With that kind of endorsement, I had to try the fried chicken for myself. My original intention was to enjoy this delicacy at home, but the smell of the 4-piece dark meat was so enticing, that I had to throw caution to the wind and sneak a few test bites in the car. The flaky crust and tender meat made for a delicious surprise, and for about $3.50 for four pieces, this might be one of the best fried chicken deals in town.
Hank’s Instagram Phenomenon
“If you don’t realize just how weird New Orleans can be, just check out the Hank’s Instagram feed.”
What might separate Hank’s Supermarket from the rest of the small New Orleans market crowd is their famed Instagram page, which has over 4,000 posts and boasts nearly 12,000 followers. Being featured on the page has become a bit of a rite of passage for regulars and tourists alike. The unique photos, taken almost exclusively from the cashiers point of view, capture the essence of the neighborhood and the people who call Hank’s home.
Ending up on the Hank’s Instagram page is seen as a brag-worthy honor — a badge that almost says, “You’re an official New Orleanian, now!”
View this post on Instagram
Aubrey, who works the overnight shift at Hank’s, and asked who to be referred to by just her first name, runs the account. It was started by her husband, and Hank’s manager, Alex, and she explained that it started off as a fun way to pass the time and help people keep in touch.
She said, “The Instagram was made by Alex, for the people, so that everyone who comes to Hank’s can feel loved. [It helps people] keep up with their friends and family, who may be out of town, or may not have a phone- like the train kids and homies.”
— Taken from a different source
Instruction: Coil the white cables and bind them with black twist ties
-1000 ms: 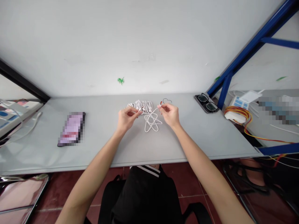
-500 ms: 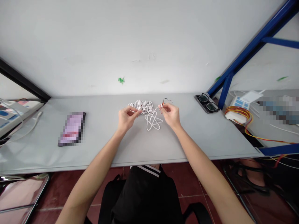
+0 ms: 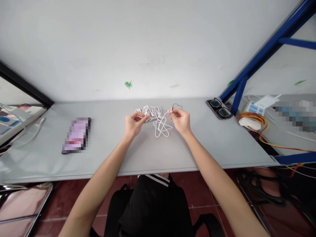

She continued, “[The Instagram page] has really become amazing with people dressing up to come for pictures. If you ask most locals, they will tell you that you are not supposed to ask to be on there- it’s a gift to be put on there. Really, all you have to do is ask. I love taking pictures, so I just do it randomly. We love our community.”
Customer Ross Garber added, “If you don’t realize just how weird New Orleans can be, just check out the Hank’s Instagram feed. One of my proudest days was when I made it onto that feed.”
Everybody Goes To Hank’s
“You’ll see everyone you know, it’s all part of the show, if you’re high or if you’re low…”
Hank’s Supermarket has even inspired a love song, of sorts. In a very “only in New Orleans” moment, local musician, set his adoration for the unique market to music. He released the song, “Everybody Goes to Hank’s”, in March.
“You’ll see everyone you know, it’s all part of the show, if you’re high or if you’re low…not a soul will recall what was your name, cuz everybody knows everybody goes to Hank’s,” he croons.
So, what is it about this market that inspired McMurray to pen the song?
“I live not too far from Hank’s, and I was often struck by the scene in the store and in the parking lot- a half-desperate, half-celebratory mix of the high and the low,” he explained. “Folks from every strata of society attending to their business, paying bills, just hanging out, bumming change, slumming, what-have-you.”
McMurray mentioned that the scene at Hank’s was almost cinematic in its inspiration.
“It reminded me of the movie “Casablanca”–various Euro-flotsam passing the time while they wait, a little uneasily, for their exit visas to come through,” he said. “The movie was adapted from a play called “Everybody Comes to Rick’s”, which is where I pinched the title of the song.”
Even if it’s your first time visiting Hank’s, there’s something about the place that feels familiar and welcoming, kind of like New Orleans itself. More than a market, it’s a home away from home that has a little bit of everything you need — whether you realize it or not.